** Task brief **
Every line holding "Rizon" should be copied from the records below.

** Data for this exercise **
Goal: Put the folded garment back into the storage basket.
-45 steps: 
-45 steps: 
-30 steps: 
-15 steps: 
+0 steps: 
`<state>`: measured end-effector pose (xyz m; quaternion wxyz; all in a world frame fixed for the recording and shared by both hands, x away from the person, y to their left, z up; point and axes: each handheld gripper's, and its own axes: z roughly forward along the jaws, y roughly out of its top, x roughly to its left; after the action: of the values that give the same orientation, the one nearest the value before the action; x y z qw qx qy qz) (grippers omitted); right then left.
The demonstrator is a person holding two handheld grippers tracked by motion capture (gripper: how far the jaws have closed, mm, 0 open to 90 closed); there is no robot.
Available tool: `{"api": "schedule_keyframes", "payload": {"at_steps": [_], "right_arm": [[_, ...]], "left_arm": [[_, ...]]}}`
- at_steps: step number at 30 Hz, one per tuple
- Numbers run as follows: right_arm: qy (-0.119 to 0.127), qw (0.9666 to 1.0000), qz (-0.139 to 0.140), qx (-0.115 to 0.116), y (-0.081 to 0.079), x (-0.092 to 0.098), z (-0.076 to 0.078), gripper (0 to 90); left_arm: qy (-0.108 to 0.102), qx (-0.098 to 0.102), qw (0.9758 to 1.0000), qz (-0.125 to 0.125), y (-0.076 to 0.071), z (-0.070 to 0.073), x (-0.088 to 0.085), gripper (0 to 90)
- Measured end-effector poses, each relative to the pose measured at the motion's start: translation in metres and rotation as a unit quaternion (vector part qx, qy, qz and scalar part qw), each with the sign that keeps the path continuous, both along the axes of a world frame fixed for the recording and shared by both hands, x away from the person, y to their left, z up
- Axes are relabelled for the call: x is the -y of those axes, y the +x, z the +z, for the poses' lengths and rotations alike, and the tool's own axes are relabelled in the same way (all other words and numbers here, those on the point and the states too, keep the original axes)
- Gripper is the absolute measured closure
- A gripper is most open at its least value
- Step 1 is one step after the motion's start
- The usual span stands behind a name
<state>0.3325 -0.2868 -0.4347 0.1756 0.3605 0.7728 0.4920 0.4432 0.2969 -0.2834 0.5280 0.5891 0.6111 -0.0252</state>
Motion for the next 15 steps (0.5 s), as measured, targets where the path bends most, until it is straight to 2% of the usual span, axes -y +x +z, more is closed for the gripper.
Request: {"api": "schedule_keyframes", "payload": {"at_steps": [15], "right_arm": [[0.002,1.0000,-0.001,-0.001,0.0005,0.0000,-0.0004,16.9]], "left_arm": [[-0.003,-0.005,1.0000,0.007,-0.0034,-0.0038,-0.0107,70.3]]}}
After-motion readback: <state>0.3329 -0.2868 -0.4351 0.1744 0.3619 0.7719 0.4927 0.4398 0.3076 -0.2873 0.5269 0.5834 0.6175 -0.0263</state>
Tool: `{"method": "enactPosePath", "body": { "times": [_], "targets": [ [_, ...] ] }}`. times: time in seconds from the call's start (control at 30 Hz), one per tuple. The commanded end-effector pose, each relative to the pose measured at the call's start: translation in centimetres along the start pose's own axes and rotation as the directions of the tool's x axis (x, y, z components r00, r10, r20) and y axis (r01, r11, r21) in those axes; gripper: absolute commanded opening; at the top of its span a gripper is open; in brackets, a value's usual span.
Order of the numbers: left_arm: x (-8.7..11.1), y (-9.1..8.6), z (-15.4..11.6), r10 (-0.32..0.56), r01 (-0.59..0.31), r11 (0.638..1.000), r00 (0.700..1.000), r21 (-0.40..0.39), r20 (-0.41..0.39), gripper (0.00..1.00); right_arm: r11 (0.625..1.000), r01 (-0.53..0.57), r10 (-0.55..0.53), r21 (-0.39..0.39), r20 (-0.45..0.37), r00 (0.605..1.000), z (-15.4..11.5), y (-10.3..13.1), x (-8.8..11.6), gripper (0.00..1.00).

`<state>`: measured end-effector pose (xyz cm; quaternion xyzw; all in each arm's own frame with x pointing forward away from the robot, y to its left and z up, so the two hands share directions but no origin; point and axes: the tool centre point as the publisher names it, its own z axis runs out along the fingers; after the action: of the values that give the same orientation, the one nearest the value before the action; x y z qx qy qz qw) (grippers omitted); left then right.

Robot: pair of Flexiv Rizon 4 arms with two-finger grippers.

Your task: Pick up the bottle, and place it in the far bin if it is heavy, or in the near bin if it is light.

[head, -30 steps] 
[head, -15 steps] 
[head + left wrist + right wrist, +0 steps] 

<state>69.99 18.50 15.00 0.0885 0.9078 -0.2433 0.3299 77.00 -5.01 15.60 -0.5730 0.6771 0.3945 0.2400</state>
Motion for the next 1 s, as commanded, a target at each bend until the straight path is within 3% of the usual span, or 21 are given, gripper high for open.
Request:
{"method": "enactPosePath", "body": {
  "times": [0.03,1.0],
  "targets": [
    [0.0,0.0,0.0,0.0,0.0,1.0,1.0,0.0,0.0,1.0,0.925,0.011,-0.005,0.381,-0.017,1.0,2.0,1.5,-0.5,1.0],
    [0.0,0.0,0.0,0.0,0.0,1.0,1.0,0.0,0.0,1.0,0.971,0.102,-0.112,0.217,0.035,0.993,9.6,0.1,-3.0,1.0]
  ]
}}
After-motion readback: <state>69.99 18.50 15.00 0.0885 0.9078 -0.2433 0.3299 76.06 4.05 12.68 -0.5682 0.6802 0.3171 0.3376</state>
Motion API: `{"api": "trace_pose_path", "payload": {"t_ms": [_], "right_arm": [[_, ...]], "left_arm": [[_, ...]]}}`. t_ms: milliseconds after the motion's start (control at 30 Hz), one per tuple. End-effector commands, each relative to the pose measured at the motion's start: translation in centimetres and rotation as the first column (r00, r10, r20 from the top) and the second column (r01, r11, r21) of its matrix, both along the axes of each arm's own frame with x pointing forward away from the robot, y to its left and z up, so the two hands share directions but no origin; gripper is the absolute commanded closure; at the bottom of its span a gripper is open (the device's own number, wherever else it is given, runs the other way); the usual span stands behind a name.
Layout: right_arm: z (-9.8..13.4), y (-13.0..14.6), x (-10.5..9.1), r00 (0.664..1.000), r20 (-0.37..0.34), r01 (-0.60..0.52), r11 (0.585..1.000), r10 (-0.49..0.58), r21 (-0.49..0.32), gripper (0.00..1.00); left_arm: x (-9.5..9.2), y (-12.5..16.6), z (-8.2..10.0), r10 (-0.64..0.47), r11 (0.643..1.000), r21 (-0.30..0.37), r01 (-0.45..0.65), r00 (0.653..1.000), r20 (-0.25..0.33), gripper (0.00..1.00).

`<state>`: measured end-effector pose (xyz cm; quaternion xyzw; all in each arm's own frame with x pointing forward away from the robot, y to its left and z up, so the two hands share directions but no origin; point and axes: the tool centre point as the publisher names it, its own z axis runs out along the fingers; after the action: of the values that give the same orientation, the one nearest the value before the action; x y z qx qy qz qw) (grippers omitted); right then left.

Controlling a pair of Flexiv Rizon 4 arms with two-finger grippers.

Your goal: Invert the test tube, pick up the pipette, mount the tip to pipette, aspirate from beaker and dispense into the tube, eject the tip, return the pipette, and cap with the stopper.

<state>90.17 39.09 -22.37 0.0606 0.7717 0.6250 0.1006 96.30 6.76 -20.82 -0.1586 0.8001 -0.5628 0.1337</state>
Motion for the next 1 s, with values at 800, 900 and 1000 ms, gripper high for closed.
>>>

** Exercise output **
Robot: pair of Flexiv Rizon 4 arms with two-finger grippers.
Controlling a pair of Flexiv Rizon 4 arms with two-finger grippers.

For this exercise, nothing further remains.